Lignite, nuclear energy and shale gas are the good-natured big elephants that stand in the room, but which are overlooked by Robert Habeck, Christian Lindner and Olaf Scholz. These elephants are ours. That would be energy sovereignty. This is always better than a path of “energy patriotism” (Robert Habeck), a term that only provisionally conceals the fact that this path towards 100% renewable energies destroys the German landscape and Germany’s competitiveness.

The merit order of the electricity and gas price

Many readers wonder, how can there be an explosion in electricity and gas prices? Russia still supplies the same amount of natural gas as the other suppliers. However, not all of them deliver at fixed prices. And as with electricity, the gas price of tradable quantities is determined by the most expensive supplier.
The cause lies in the merit order. I would like to explain this on the basis of the electricity exchange.

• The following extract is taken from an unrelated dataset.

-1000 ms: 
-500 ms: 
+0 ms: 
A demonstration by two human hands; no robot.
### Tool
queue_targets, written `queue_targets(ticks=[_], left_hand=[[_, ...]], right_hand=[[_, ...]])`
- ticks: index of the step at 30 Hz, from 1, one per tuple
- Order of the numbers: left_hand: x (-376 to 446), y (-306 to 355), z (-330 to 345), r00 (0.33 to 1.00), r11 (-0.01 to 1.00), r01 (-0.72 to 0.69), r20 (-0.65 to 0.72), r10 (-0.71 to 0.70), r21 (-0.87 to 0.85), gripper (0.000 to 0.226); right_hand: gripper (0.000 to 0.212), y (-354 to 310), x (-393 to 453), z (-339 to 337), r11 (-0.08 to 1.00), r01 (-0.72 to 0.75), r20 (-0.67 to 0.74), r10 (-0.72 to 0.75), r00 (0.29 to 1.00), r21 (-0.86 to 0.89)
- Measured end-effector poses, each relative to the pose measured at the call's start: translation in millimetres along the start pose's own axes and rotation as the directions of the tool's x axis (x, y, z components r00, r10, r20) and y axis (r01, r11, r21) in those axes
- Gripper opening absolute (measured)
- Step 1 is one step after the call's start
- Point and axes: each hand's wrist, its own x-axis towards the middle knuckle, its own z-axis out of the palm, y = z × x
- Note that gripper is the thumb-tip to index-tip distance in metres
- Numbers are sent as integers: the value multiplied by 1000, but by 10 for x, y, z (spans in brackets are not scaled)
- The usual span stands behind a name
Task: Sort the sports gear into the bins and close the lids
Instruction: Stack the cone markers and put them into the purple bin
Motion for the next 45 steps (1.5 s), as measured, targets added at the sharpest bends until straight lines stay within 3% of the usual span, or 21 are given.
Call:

A merit order is the order of operation of the power plants offered on the electricity exchange. These are sorted in ascending order. The power plant, which is the last to be connected with the most expensive price, determines the stock market price. In the example below from 2019, with 60,000 MW of demand, about 60 €/MWh (6 €ct/kWh). If the gas price rises and the light brown gas-fired power plants go up in price and the most expensive gas-fired power plant produces electricity at 200 €/MWh (20 €ct/kWh), this is the stock market price that everyone has to pay. Renewable energy plants that receive a fixed EEG remuneration feed into the grid, regardless of what price can be achieved on the market. They move the power plant order to the right, the price drops.

With large offers of wind or solar power, the electricity price drops to zero or even below zero (negative electricity prices). At night or in the gust of wind, the price shoots back to extreme heights. However, the graph also shows what happens when the yellow, dark brown or black surfaces of nuclear energy, lignite or hard coal disappear. If there is wind or in the summer noon hours, this will work in terms of quantity. But since the normal state of wind turbines is a standstill (full load hours 25% of the year), extreme price peaks will occur more and more often and if the light brown gas-fired power plants and the oil power plants are not sufficient: lack of electricity, shutdown of consumers, brown-out. The useful tool of the EWI can be downloaded here for free.